**Task item**
When a line in the data below includes "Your", count it; then give only the total.

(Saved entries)
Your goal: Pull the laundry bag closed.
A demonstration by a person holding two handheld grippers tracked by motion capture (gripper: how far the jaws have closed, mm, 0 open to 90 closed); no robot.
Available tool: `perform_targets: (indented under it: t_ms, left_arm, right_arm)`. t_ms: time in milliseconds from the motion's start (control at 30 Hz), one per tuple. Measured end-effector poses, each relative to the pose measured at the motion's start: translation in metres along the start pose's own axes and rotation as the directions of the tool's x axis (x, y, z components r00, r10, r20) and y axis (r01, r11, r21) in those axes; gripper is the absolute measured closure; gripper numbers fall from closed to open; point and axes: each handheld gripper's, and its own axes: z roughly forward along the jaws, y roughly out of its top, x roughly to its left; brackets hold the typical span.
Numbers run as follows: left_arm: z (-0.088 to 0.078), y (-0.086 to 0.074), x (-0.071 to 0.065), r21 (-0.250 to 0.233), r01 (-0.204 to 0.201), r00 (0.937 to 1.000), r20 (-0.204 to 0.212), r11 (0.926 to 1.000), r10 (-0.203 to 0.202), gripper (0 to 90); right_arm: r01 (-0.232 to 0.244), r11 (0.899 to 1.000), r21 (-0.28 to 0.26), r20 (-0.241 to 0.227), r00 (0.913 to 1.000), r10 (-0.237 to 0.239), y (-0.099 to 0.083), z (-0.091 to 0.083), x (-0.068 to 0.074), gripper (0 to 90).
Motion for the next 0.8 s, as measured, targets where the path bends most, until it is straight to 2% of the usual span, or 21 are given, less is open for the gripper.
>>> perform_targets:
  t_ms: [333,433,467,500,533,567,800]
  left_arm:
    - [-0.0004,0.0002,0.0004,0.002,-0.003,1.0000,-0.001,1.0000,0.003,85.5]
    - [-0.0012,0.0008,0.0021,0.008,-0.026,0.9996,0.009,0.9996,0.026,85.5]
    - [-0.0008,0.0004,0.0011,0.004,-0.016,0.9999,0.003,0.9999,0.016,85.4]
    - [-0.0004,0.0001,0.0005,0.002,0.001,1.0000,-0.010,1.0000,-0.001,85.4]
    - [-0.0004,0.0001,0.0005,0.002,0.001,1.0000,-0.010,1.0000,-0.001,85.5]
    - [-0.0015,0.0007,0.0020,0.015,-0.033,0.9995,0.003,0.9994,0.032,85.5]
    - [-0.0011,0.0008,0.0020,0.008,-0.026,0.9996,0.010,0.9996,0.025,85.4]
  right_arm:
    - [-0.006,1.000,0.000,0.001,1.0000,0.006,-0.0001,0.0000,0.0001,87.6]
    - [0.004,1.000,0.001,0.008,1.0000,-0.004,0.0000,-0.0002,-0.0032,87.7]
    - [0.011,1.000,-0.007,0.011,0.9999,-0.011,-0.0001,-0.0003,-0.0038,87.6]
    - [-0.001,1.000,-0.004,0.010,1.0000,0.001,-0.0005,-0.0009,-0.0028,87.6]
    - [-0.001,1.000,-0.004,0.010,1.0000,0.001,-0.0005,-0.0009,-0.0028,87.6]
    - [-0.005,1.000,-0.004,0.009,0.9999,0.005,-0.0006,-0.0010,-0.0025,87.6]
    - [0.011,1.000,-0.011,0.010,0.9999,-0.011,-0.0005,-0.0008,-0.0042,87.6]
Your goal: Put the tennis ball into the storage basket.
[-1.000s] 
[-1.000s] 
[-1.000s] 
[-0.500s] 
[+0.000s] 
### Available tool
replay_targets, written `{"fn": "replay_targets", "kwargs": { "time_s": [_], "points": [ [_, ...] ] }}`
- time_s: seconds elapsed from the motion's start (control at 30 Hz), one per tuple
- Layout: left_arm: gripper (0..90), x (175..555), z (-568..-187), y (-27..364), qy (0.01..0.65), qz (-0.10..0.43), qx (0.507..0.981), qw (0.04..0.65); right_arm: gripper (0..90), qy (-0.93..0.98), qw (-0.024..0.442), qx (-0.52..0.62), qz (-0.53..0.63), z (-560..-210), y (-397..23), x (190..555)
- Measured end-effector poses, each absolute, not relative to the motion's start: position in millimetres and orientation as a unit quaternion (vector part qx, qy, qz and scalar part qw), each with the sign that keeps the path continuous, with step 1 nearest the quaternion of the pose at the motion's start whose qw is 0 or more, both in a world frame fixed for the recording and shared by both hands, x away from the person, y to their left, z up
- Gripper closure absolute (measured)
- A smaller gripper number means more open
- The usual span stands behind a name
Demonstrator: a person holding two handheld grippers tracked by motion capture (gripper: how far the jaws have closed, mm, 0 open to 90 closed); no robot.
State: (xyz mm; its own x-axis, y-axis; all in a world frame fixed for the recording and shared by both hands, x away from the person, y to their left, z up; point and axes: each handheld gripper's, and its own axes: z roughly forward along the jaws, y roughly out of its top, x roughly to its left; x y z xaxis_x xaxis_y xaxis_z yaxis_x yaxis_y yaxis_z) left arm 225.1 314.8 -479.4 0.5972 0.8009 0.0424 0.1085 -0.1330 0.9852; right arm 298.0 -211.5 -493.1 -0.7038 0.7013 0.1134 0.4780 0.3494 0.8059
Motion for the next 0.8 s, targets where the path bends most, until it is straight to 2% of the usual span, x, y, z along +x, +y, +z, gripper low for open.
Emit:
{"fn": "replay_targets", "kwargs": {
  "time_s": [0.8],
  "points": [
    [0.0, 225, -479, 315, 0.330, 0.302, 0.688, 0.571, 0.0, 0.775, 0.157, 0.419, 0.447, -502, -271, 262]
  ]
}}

**Task output**
2